Abstract
D.Ing.
Low system efficiency is a critical problem in photovoltaic (PV) applications due to low
efficiency of solar cells. Despite this shortcoming, stand-alone PV systems, have proven
to be economical and reliable choices in some applications such as telecommunications,
vaccine refrigeration and water pumping in remote locations.
In this study, CAD algorithms for the design of PV water pumping systems have been
developed with the objective of maximizing the conversion efficiency from the solar
irradiation to the potential energy of water by taking into account the variations in the
pumping head.
The study starts by developing loss models of various sub-systems in the photovoltaic dc
and ac motor drive water pumping systems.
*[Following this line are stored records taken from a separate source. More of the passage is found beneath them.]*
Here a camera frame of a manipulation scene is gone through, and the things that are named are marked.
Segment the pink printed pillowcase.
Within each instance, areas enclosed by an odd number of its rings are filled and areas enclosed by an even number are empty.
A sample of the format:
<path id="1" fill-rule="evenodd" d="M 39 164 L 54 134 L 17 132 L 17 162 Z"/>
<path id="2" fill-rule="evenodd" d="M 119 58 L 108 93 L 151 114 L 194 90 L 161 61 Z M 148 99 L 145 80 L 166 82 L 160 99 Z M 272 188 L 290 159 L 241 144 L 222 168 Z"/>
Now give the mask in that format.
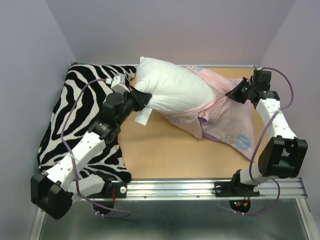
<path id="1" fill-rule="evenodd" d="M 242 104 L 226 96 L 243 79 L 223 77 L 198 66 L 188 66 L 185 69 L 208 85 L 214 93 L 213 100 L 182 113 L 161 115 L 197 139 L 205 137 L 214 142 L 225 143 L 250 160 L 256 143 L 251 103 L 246 101 Z"/>

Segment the white pillow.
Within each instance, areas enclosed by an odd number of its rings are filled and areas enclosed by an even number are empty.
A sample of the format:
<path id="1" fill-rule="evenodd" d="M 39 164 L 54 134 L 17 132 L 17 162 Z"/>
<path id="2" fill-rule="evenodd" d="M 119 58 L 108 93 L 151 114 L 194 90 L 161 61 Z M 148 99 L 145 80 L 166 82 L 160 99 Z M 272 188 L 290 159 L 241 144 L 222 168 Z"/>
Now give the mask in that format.
<path id="1" fill-rule="evenodd" d="M 147 107 L 183 113 L 211 102 L 215 91 L 190 70 L 160 59 L 140 57 L 134 87 L 152 95 Z"/>

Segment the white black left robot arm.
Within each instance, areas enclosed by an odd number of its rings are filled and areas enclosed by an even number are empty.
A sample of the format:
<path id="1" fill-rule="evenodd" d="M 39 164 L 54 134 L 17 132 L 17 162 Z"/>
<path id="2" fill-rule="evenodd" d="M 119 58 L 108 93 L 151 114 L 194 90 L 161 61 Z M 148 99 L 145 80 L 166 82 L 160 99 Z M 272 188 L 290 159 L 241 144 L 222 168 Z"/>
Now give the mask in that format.
<path id="1" fill-rule="evenodd" d="M 107 95 L 93 124 L 80 142 L 68 149 L 68 154 L 45 173 L 36 172 L 30 179 L 31 202 L 53 219 L 61 219 L 78 200 L 98 194 L 106 197 L 111 184 L 101 174 L 94 173 L 80 180 L 79 172 L 87 163 L 112 143 L 121 131 L 121 124 L 132 112 L 143 110 L 152 94 L 133 86 L 123 92 Z"/>

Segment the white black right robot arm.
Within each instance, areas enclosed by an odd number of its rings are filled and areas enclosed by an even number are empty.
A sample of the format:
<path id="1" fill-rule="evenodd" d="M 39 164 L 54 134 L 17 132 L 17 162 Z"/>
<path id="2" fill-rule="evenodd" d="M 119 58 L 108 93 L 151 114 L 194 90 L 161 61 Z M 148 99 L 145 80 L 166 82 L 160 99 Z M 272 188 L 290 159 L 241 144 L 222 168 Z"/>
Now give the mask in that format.
<path id="1" fill-rule="evenodd" d="M 272 67 L 256 68 L 250 78 L 243 78 L 226 93 L 235 102 L 252 103 L 264 123 L 262 135 L 268 136 L 257 163 L 251 162 L 248 168 L 237 170 L 231 181 L 220 187 L 234 196 L 251 192 L 257 185 L 275 178 L 295 178 L 307 153 L 307 141 L 297 137 L 283 113 L 292 103 L 282 106 L 278 93 L 271 90 L 273 71 Z"/>

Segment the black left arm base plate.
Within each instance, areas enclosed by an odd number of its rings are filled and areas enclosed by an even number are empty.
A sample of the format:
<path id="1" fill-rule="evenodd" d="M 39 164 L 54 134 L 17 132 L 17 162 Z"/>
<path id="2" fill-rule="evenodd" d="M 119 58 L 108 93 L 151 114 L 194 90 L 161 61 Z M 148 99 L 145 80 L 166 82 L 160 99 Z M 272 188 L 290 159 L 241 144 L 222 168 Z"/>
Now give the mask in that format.
<path id="1" fill-rule="evenodd" d="M 86 196 L 90 199 L 124 199 L 127 197 L 128 184 L 126 182 L 105 182 L 100 191 L 95 190 Z"/>

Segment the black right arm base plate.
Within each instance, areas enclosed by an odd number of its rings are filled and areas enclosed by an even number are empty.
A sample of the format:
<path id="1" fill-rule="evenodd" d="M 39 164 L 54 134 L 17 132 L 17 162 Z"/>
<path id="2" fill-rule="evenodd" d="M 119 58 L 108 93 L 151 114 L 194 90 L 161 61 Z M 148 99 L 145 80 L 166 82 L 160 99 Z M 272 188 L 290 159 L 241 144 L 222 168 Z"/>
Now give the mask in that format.
<path id="1" fill-rule="evenodd" d="M 233 183 L 232 181 L 216 181 L 212 192 L 218 198 L 259 197 L 259 190 L 254 191 L 254 185 Z"/>
Using MathCad, these models are then used
in the simulation of the system. The simulation results are verified experimentally using
their equivalent circuit configurations.
The efficiency of the array, the pump and the motor are found to be the most critical
parameters for the performance of the systems. The efficiencies of other components,
such as the inverter, have also been shown to have a significant effect. The study has shown that for operation at the maximum power point, the inclusion of a
maximum power tracker is necessary in a dc motor drive system but may be eliminated in
PWM inverter-fed induction motor drive systems through proper matching of the system
components.
The study has further shown that matching of the drive system and the load with the
insolation is essential, since maximum system efficiency occurs at a specific head, which
varies as the insolation changes. Prior investigation of site insolation variations is
therefore a critical requirement.